──────── Supplied entries ────────
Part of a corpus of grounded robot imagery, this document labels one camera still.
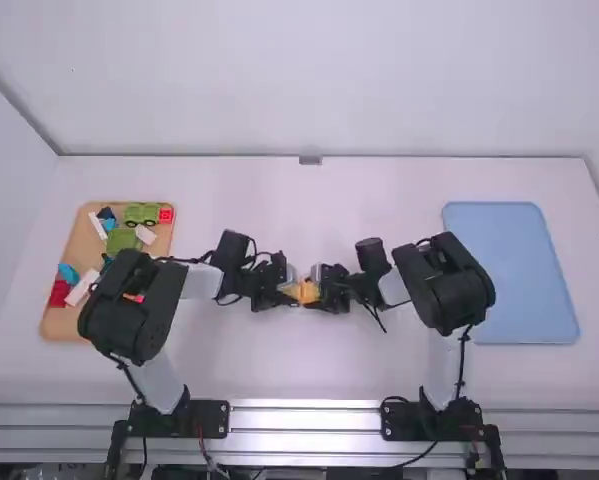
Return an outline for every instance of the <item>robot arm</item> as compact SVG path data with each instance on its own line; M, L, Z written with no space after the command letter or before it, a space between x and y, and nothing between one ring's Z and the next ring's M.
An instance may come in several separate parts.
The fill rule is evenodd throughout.
M495 301L487 273L450 232L395 248L394 267L387 261L381 239L362 240L356 244L361 272L350 274L339 264L317 264L304 282L297 280L281 251L265 253L269 258L257 263L264 253L259 254L254 244L255 253L248 255L251 242L246 235L226 230L214 251L189 260L152 259L146 253L122 250L91 290L79 316L79 334L123 370L137 394L128 420L113 428L107 479L116 475L127 436L200 438L203 432L205 438L225 438L228 433L228 402L192 400L163 349L180 299L218 301L237 295L250 299L253 312L301 304L331 313L348 312L351 299L375 312L411 300L422 322L442 336L481 323ZM460 399L459 390L460 386L454 403L441 412L423 390L420 406L413 411L417 403L401 405L386 399L381 409L384 438L472 441L465 438L462 422L483 422L480 414L473 418L476 404ZM423 429L422 411L429 419ZM410 423L404 424L404 418ZM386 433L391 431L395 432L392 438ZM430 432L435 432L435 438L430 438Z

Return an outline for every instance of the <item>black cable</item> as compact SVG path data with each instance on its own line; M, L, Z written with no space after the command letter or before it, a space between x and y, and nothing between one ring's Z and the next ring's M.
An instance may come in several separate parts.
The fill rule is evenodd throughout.
M439 443L439 440L435 440L434 442L432 442L430 444L430 446L428 448L426 448L423 452L421 452L419 455L417 455L415 458L411 458L410 460L408 460L407 462L403 462L403 463L399 463L397 465L394 465L390 468L403 468L403 467L407 467L408 465L412 465L413 463L418 462L419 460L421 460L422 458L425 458L428 456L428 454L430 452L432 452L432 450L437 446L437 444Z
M248 239L252 242L252 248L255 251L252 258L252 264L248 268L248 271L251 272L255 268L255 263L257 263L257 257L259 256L259 252L257 251L257 242L255 241L255 239L252 237L248 237Z
M141 478L143 476L143 472L146 471L146 465L148 465L148 446L146 445L146 436L143 436L143 464L141 465L141 470L139 470L139 475L137 478Z
M155 258L155 261L159 261L159 260L163 260L165 262L179 262L179 263L206 263L207 260L212 256L212 254L215 253L214 250L208 250L206 253L204 253L202 256L200 256L199 258L177 258L177 257L157 257Z
M243 298L243 295L239 295L237 298L235 298L234 300L230 300L229 302L226 303L221 303L219 302L218 298L215 298L215 303L217 305L219 305L220 307L227 307L228 305L234 305L235 303L237 303L239 300L241 300Z
M128 379L128 382L130 383L130 386L134 390L135 395L137 396L139 401L141 401L145 405L146 404L146 396L139 389L139 385L137 385L137 383L135 382L135 379L132 378L132 375L130 375L130 369L128 368L128 365L126 365L125 362L119 360L118 358L113 357L109 353L104 353L103 356L109 360L112 360L113 362L115 362L117 364L117 368L124 373L124 375ZM146 470L146 465L148 464L148 446L146 445L146 436L145 435L142 437L142 440L143 440L143 464L141 465L141 470L139 470L139 475L137 475L137 479L140 479L142 477L143 472Z
M466 329L463 331L463 333L461 334L461 337L459 337L459 341L461 342L461 345L459 347L461 353L460 353L460 358L459 358L459 378L457 380L456 388L455 388L455 400L457 400L459 398L459 396L461 395L461 388L465 385L463 376L464 376L464 364L465 364L465 360L466 360L466 342L468 342L470 340L470 336L468 335L468 333L470 333L470 330L472 329L473 326L474 325L468 325L466 327ZM385 403L390 400L398 400L403 403L409 403L408 400L406 400L404 397L393 395L393 396L386 397L383 399L383 401L381 402L380 409L383 410ZM403 468L403 467L407 467L408 465L412 465L415 462L418 462L422 458L425 458L426 456L428 456L428 454L430 452L432 452L432 450L437 446L438 443L439 443L439 440L435 440L434 442L432 442L430 444L430 446L428 448L426 448L423 452L421 452L415 458L411 458L407 462L403 462L403 463L394 465L391 468Z
M466 363L466 342L470 340L470 336L468 335L468 333L470 333L470 330L473 326L474 325L468 325L466 329L463 331L461 337L459 337L459 350L461 353L459 356L459 379L457 380L457 383L455 385L455 400L459 399L459 396L461 395L461 389L466 384L466 382L463 381L464 364Z
M128 379L128 382L130 382L130 386L132 387L132 389L135 392L135 395L137 395L137 398L143 402L146 403L146 396L143 394L143 392L139 389L139 386L137 385L137 383L135 382L135 379L132 378L132 375L130 375L130 370L128 369L128 365L126 365L124 362L122 362L121 360L119 360L118 358L113 357L112 355L110 355L109 353L103 353L103 356L106 357L108 360L112 360L113 362L115 362L117 364L117 368L119 370L121 370L124 375L126 376L126 378Z
M252 255L248 255L246 257L246 264L252 262L253 260L256 260L257 258L261 257L262 255L268 255L269 257L272 257L272 252L257 252L257 254L255 255L254 253Z
M388 333L388 330L386 330L386 327L384 327L383 322L381 321L381 318L379 317L379 313L377 312L376 305L372 306L372 308L374 309L374 311L373 311L373 309L370 308L370 304L368 302L366 302L363 298L361 298L361 296L359 296L357 294L357 292L350 285L346 285L345 283L337 283L337 282L333 282L332 284L335 287L347 288L352 293L352 295L355 297L355 300L359 303L359 305L361 305L363 308L365 308L368 311L368 313L370 314L370 316L375 319L375 321L381 327L381 330L383 330L383 333Z
────────
(Action item) Transcribe all of the data above exactly; no picture belongs in the copy.

(Answer for the task)
Part of a corpus of grounded robot imagery, this document labels one camera still.
Return an outline for every instance of the <item>robot arm</item> as compact SVG path data with each instance on its own line; M, L, Z written with no space after the command letter or before it, a space between x and y, and nothing between one ring's Z and the next ring's M.
An instance may come in several separate parts.
The fill rule is evenodd throughout.
M495 301L487 273L450 232L395 248L394 267L387 261L381 239L362 240L356 244L361 272L350 274L339 264L317 264L304 282L297 280L281 251L265 253L269 258L257 263L264 253L259 254L254 244L255 253L248 255L251 242L246 235L226 230L214 251L189 260L152 259L146 253L122 250L91 290L79 316L79 334L123 370L137 394L128 420L113 428L107 479L116 475L127 436L200 438L203 432L205 438L225 438L228 433L228 402L192 400L163 349L180 299L218 301L237 295L250 299L253 312L301 304L331 313L348 312L351 299L375 312L411 300L422 322L442 336L481 323ZM460 399L459 390L460 386L454 403L441 412L423 390L420 406L413 411L417 403L401 405L386 399L381 409L384 438L472 441L465 438L462 422L483 422L480 414L473 418L476 404ZM423 429L422 411L429 419ZM410 423L404 424L404 418ZM386 433L391 431L395 432L392 438ZM430 432L435 432L435 438L430 438Z

Return an outline for every instance of the <item>black cable</item> as compact SVG path data with each instance on its own line; M, L, Z written with no space after the command letter or before it, a space between x and y, and nothing between one ring's Z and the next ring's M.
An instance may come in several separate parts.
The fill rule is evenodd throughout.
M439 443L439 440L435 440L434 442L432 442L430 444L430 446L428 448L426 448L423 452L421 452L419 455L417 455L415 458L411 458L410 460L408 460L407 462L403 462L403 463L399 463L397 465L394 465L390 468L403 468L403 467L407 467L408 465L412 465L413 463L418 462L419 460L421 460L422 458L425 458L428 456L428 454L430 452L432 452L432 450L437 446L437 444Z
M248 239L252 242L252 248L255 251L252 258L252 264L248 268L248 271L251 272L255 268L255 263L257 263L257 257L259 256L259 252L257 251L257 242L255 241L255 239L252 237L248 237Z
M141 478L143 476L143 472L146 471L146 465L148 465L148 446L146 445L146 436L143 436L143 464L141 465L141 470L139 470L139 475L137 478Z
M155 258L155 261L159 261L159 260L163 260L165 262L179 262L179 263L206 263L207 260L212 256L212 254L215 253L214 250L208 250L206 253L204 253L202 256L200 256L199 258L177 258L177 257L157 257Z
M243 298L243 295L239 295L237 298L235 298L234 300L230 300L229 302L226 303L221 303L219 302L218 298L215 298L215 303L217 305L219 305L220 307L227 307L228 305L234 305L235 303L237 303L239 300L241 300Z
M128 379L128 382L130 383L130 386L134 390L135 395L137 396L139 401L141 401L145 405L146 404L146 396L139 389L139 385L137 385L137 383L135 382L135 379L132 378L132 375L130 375L130 369L128 368L128 365L126 365L125 362L119 360L118 358L113 357L109 353L104 353L103 356L109 360L112 360L113 362L115 362L117 364L117 368L124 373L124 375ZM146 470L146 465L148 464L148 446L146 445L146 436L145 435L142 437L142 440L143 440L143 464L141 465L141 470L139 470L139 475L137 475L137 479L140 479L142 477L143 472Z
M466 329L463 331L463 333L461 334L461 337L459 337L459 341L461 342L461 345L459 347L461 353L460 353L460 358L459 358L459 378L457 380L456 388L455 388L455 400L457 400L459 398L459 396L461 395L461 388L465 385L463 376L464 376L464 364L465 364L465 360L466 360L466 342L468 342L470 340L470 336L468 335L468 333L470 333L470 330L472 329L473 326L474 325L468 325L466 327ZM385 403L390 400L398 400L403 403L409 403L408 400L406 400L404 397L393 395L393 396L386 397L383 399L383 401L381 402L380 409L383 410ZM403 468L403 467L407 467L408 465L412 465L415 462L418 462L422 458L425 458L426 456L428 456L428 454L430 452L432 452L432 450L437 446L438 443L439 443L439 440L435 440L434 442L432 442L430 444L430 446L428 448L426 448L423 452L421 452L415 458L411 458L407 462L403 462L403 463L394 465L391 468Z
M466 363L466 342L470 340L470 336L468 335L468 333L470 333L470 330L473 326L474 325L468 325L466 329L463 331L461 337L459 337L459 350L461 353L459 356L459 379L457 380L457 383L455 385L455 400L459 399L459 396L461 395L461 389L466 384L466 382L463 381L464 364Z
M128 379L128 382L130 382L130 386L132 387L132 389L135 392L135 395L137 395L137 398L143 402L146 403L146 396L143 394L143 392L139 389L139 386L137 385L137 383L135 382L135 379L132 378L132 375L130 375L130 370L128 369L128 365L126 365L124 362L122 362L121 360L119 360L118 358L113 357L112 355L110 355L109 353L103 353L103 356L106 357L108 360L112 360L113 362L115 362L117 364L117 368L119 370L121 370L124 375L126 376L126 378Z
M252 255L248 255L246 257L246 264L252 262L253 260L256 260L257 258L261 257L262 255L268 255L269 257L272 257L272 252L257 252L257 254L255 255L254 253Z
M388 333L388 330L386 330L386 327L384 327L383 322L381 321L381 318L379 317L379 313L377 312L376 305L372 306L372 308L374 309L374 311L373 311L373 309L370 308L370 304L368 302L366 302L363 298L361 298L361 296L359 296L357 294L357 292L350 285L346 285L345 283L337 283L337 282L333 282L332 284L335 287L347 288L352 293L352 295L355 297L355 300L359 303L359 305L361 305L363 308L365 308L368 311L368 313L370 314L370 316L375 319L375 321L381 327L381 330L383 330L383 333Z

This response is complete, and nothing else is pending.